Here we find the gift of god promised in the new settlement: a place with a history for the settlers to write. The stark lack of any Native inhabitants concerns or even interactions in Moodie’s introduction is also represented by the term “the land of their adoption” as the need for parenting is established. Emigrants receive Canada to raise up from a ground zero, reminding us of the “Chapter 1” that colonizers begin at, and the “Chapter 15” of the Natives they neglect in the process of “receiving” and cultivating their adopted land (Asch 31). Moodie’s emigrant is gifted a new beginning, a biblical rebirth, while the Natives, perhaps, see the rising tides of doom.

This gift from god is the garden of Eden with its “salubrious climate, its fertile soil, commercial advantages, great water privileges, its proximity to the mother country.” The caveat for Moodie, seen earlier, is that only those chosen by god and endowed with iron patience will make this garden an actuality and “reclaim the waste places of the earth,” again commenting on the Natives’ usage of the land while keeping them out of the text. The wasted land of Canada require iron men who will “hew out the rough paths for the advance of civilization,” driving further the implication that any previous inhabitants of the land are uncivilized. Implicit also in this advance is that Moodie’s civilization is the one and only civilization, she does not say “the advance of our civilization” or “English/European civilization.”

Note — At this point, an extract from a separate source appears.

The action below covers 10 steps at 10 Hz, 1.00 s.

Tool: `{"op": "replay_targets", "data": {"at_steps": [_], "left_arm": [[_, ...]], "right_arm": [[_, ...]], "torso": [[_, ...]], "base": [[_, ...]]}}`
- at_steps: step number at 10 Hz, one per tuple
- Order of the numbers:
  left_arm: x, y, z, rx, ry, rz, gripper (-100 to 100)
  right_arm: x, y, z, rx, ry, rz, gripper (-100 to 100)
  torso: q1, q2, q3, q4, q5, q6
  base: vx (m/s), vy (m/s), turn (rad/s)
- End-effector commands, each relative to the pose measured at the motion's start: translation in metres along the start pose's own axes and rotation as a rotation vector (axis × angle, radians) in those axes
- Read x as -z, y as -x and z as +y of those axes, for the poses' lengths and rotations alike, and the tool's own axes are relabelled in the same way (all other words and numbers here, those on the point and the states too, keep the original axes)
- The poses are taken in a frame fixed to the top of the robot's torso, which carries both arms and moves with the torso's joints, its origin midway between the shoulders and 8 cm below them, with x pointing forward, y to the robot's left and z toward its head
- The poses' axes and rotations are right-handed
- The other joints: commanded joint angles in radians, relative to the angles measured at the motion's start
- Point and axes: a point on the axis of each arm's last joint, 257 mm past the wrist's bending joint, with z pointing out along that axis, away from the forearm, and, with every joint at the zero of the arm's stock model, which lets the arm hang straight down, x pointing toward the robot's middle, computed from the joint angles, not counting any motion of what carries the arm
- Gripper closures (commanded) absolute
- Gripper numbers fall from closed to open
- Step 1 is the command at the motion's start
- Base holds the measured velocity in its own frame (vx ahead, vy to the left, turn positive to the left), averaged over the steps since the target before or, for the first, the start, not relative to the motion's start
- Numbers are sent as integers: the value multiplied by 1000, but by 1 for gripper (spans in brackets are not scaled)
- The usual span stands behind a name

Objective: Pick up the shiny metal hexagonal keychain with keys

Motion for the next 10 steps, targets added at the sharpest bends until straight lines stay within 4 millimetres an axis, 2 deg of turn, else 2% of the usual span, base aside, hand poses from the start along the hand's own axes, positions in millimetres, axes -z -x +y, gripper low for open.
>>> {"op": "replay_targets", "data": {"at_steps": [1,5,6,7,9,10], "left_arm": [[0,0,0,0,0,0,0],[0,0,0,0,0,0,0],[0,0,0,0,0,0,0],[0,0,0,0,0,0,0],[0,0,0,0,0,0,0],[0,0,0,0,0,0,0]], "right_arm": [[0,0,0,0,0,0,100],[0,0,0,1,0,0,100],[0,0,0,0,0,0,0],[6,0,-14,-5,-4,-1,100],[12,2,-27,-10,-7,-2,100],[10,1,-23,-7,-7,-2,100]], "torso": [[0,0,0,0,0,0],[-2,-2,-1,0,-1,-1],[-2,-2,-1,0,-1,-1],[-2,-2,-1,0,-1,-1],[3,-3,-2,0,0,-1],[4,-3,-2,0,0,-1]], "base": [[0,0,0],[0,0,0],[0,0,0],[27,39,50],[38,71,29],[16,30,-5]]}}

The most striking statement of the introduction comes early as Moodie relates the emigrant’s task to an “act of severe duty.” Not only is the land a gift, it is a gift that must be accepted and capitalized on. The necessity of this statement could even be said to emphasis the active European vs. passive/wasteful/invisible Native relationship that we can see in this very short introduction. The absence of any direct address to the Native people invokes the vanishing and noble Native narrative prompted in the question above; the land receives both glorified, holy applause and realistic brutality, the land symbolizing, perhaps quite consciously, the noble Native who needed to be reined in by civilization. The flowery language of the narrative Moodie finds to be a failure is paralleled by the realism of the empty and wasted: “what a mass of misery, and of misrepresentation productive of that misery, have ye not to answer for! You had your acres to sell.”  Taking the idealized land as the symbol of the noble Native, Moodie, reasoned on experience (“nineteen years in the colony”), addresses both the literal landsellers, likely European, but also the noble Natives who squandered their gifts and never became “productive.”

Moodie, while sardonically describing the lofty language of the romanticized emigrant, reinforces the narrative of the Europeans active responsibility to bring civilization and productivity to the land. They must fulfill this narrative because they themselves come from productive civilization and any land not yet under the “influence of the wise and revered institutions of their native land” must consequentially be theirs. 

King’s Susanna Moodie searches for Indians. From Moodie’s introduction alone we can see why she can’t find them in Green Grass, Running Water: she’s written them out of the conversation. She remarks that “we’re all Canadians” in King’s story, yet she’s on an adventure to find “Indians.” people surely present in her nation (158). King perceptively sees that the Canadian emigrant narrative neglects to give the Native people: an active role or even a voice.

Work Cited:

Asch, Michael. “Canadian Sovereignty and Universal History.” Storied Communities: Narratives of Contact and Arrival in Constituting Politcal Community. Ed. Rebecca Johnson, and Jeremy Webber Hester Lessard. Vancouver: U of British Columbia P, 2011. 29 – 39. Print.

King, Thomas. Green Grass, Running Water. 1993. Rpt. Toronto: HarperCollins, 1994

Moodie, Susanna. Roughing it in the Bush.. Project Gutenburg, 18 January 2004. Web. 21 Apr 2016.